We recently found that four peptide hormones synthesized by the same gene completely inhibit the growth of human pancreatic adenocarcinomas in athymic mice. The present immunocytochemical investigation was designed to determine where in the adenocarcinomas these peptide hormones localize. Atrial natriuretic peptide, vessel dilator, long-acting natriuretic peptide, and kaliuretic peptide localized to the cytoplasm and nucleus of the human pancreatic adenocarcinomas, which is consistent with their ability to decrease DNA synthesis in the nucleus of this cancer. In this first investigation of where these peptide hormones with anticancer effects localize in any cancer, these peptide hormones also localized to the endothelium of capillaries and fibroblasts within these cancers. This is the first demonstration of growth-inhibiting peptide hormones localizing to the nucleus, where they inhibit DNA synthesis and may interact with growth-promoting hormones that localize there as the etiology of their ability to inhibit the growth of adenocarcinomas both in vitro and in vivo.

Keywords

atrial natriuretic peptides immunocytochemistry pancreatic adenocarcinomas

A family of peptide hormones referred to as atrial natriuretic peptides (ANPs) are synthesized mainly within the heart and stored in the atrial myocyte as prohormones for rapid release in response to stimuli (Brenner et al. 1990; Vesely 2003). The ANP gene synthesizes a 126 amino acid (a.a.) prohormone, which contains four peptide hormones consisting of a.a. 1–30 (i.e., long-acting natriuretic peptide, LANP), a.a. 31–67 (vessel dilator), a.a. 79–98 (kaliuretic peptide), and atrial natriuretic peptide (a.a. 99–126 of this prohormone) (Brenner et al. 1990; Vesely 2002). Known biologic properties of these four peptide hormones include blood pressure lowering, diuresis, and enhanced sodium or potassium excretion when infused into healthy animals (Vesely et al. 1987; Martin et al. 1990; Gunning et al. 1992; Benjamin and Peterson, 1995; Clark et al. 2000) and humans (Vesely et al. 1994a,b, 1998,1999; Nasser et al. 2001).
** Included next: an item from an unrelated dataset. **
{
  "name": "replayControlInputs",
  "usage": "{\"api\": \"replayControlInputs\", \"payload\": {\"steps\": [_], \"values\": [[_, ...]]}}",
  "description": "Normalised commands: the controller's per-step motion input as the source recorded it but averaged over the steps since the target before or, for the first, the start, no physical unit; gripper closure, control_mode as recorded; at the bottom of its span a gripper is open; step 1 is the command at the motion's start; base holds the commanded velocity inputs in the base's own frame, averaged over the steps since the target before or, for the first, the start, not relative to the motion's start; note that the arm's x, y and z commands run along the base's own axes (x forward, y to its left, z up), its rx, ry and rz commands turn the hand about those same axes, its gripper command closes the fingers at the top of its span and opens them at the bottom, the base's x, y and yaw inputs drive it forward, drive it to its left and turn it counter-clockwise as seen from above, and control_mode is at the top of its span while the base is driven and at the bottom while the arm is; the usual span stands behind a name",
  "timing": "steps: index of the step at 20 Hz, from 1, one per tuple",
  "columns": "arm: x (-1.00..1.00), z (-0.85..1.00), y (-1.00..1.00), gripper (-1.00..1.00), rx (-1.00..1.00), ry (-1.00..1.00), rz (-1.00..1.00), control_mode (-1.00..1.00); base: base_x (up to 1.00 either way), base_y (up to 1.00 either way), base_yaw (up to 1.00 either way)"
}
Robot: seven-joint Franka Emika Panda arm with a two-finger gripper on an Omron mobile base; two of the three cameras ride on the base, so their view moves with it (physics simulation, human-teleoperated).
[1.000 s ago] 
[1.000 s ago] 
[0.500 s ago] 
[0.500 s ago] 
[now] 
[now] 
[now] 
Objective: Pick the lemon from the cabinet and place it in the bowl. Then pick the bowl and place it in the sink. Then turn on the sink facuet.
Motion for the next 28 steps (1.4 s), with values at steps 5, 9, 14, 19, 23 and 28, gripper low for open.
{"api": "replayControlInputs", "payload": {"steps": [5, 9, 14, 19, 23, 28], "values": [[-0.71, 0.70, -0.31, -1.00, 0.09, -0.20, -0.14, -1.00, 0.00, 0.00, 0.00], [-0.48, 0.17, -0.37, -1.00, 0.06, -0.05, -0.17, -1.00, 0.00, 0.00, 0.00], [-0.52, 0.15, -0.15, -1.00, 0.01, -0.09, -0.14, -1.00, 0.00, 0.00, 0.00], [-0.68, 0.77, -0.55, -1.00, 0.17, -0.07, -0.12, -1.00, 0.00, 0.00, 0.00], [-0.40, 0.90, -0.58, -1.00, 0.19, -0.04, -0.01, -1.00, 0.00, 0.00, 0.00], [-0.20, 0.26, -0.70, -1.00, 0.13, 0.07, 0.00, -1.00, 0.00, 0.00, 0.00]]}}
We have found that vessel dilator, LANP, kaliuretic peptide, and ANP decrease the number of human pancreatic adenocarcinoma cells in culture by 65%, 47%, 37%, and 34%, respectively, within 24 hr (Vesely et al. 2003). This decrease was sustained without any proliferation of the adenocarcinoma cells occurring in the 3 days after this decrease (Vesely et al. 2003). The mechanism of these peptide hormones’ decrease in cancer cell number and antiproliferative effects was a 83% or greater inhibition of DNA synthesis, but not owing to enhanced apoptosis (i.e., programmed cell death) (Vesely et al. 2003). One of the known mediators of these peptide hormones’ mechanisms of action (i.e., cGMP) inhibited DNA synthesis in these adenocarcinoma cells by 51% (Vesely et al. 2003).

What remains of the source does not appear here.